**Exercise description**
Count every line in the entries that contains "button". Report that count alone.

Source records
* * * * * * *

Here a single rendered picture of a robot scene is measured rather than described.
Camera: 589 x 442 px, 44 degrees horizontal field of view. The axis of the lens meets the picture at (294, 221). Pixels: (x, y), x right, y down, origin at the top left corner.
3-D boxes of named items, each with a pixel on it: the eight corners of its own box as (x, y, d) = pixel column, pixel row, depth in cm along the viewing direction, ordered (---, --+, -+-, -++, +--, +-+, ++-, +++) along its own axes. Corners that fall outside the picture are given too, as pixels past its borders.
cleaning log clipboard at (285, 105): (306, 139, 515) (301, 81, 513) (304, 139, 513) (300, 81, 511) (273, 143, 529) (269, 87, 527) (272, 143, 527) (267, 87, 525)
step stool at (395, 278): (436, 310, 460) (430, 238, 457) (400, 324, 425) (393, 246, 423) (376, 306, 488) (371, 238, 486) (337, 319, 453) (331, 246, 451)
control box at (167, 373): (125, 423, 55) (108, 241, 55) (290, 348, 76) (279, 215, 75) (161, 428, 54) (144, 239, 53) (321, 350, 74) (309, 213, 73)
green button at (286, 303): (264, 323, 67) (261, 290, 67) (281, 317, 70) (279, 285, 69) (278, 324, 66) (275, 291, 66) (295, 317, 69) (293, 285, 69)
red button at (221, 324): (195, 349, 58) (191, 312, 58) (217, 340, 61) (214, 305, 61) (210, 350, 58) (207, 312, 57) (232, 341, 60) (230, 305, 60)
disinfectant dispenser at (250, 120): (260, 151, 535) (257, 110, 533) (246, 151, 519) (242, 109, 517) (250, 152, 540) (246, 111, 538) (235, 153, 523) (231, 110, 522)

* * * * * * *

**Solution for this task**
2